A mystery that remains to be resolved at the San Juan deposit before Portam Latinam is the origin of the conflict. Researchers have not been able to clarify the causes, not even if it was an internal war between communities in the area (which seems most likely), or if it was the arrival of external groups that triggered the conflict. It is something, in fact, that they plan to continue studying in the future with isotopic and genetic analyses.

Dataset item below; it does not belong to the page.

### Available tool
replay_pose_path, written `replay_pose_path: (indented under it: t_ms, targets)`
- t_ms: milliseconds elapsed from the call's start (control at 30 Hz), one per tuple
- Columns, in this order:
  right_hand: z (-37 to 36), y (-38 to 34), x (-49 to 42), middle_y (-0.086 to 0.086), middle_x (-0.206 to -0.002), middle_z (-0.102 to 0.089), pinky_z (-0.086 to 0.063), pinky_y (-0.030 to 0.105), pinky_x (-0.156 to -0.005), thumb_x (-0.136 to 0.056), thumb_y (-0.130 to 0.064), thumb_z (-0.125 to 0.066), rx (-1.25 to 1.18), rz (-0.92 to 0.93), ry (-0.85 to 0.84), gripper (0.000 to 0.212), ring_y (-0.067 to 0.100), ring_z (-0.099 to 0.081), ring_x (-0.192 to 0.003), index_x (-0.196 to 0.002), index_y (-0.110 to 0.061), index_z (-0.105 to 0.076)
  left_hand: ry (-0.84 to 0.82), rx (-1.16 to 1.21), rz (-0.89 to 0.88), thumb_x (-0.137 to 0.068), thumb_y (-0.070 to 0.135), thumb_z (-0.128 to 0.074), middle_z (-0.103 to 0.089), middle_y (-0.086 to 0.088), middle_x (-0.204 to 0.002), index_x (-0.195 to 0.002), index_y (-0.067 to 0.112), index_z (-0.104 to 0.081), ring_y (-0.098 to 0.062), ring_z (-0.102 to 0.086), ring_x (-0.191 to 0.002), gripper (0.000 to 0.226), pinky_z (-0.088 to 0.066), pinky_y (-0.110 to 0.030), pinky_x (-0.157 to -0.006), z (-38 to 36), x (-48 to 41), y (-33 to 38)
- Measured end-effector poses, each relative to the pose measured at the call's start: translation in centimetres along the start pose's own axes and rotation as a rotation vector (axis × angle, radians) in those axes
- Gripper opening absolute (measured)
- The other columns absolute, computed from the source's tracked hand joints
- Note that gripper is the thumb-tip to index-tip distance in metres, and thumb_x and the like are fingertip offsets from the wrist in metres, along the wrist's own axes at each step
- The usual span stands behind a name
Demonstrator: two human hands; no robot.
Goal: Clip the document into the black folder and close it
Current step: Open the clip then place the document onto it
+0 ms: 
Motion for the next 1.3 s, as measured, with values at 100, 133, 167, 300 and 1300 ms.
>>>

The Alava site, the second largest prehistoric burial area on the Iberian Peninsula, was discovered in 1985, when an excavator widening an agricultural road accidentally unearthed some human fragments. The remains of the 338 individuals were completed excavated in 1991 after recovery teams demolished the rock covering the mass grave. The roof fell on the site and fragmented the bones into thousands of pieces, so the first research team had the task of reconstructing the skeletal remains.

The analysis of that first team found among the deceased a total of 53 healed cranial injuries and one unhealed. The figures, which were considered good at the time, do not match what we know today: “It was striking in the literature that there were so few unhealed traumas for so many deposited individuals,” explains the anthropologist from the University of Valladolid. This discrepancy was what motivated the current reanalysis, in which the Spanish team has identified a total of 107 cranial injuries, of which 48 had not healed. In addition, they have found 47 postcranial traumas, 17 of them unhealed.

“It is not so much that the techniques have evolved, but rather that from 2005 until now the number of cases of prehistoric violence that we know of has multiplied,” details the expert. “We have learned to see very easily what characteristics are typical of unhealed trauma.” The richness of the new results is, ultimately, the result of experience.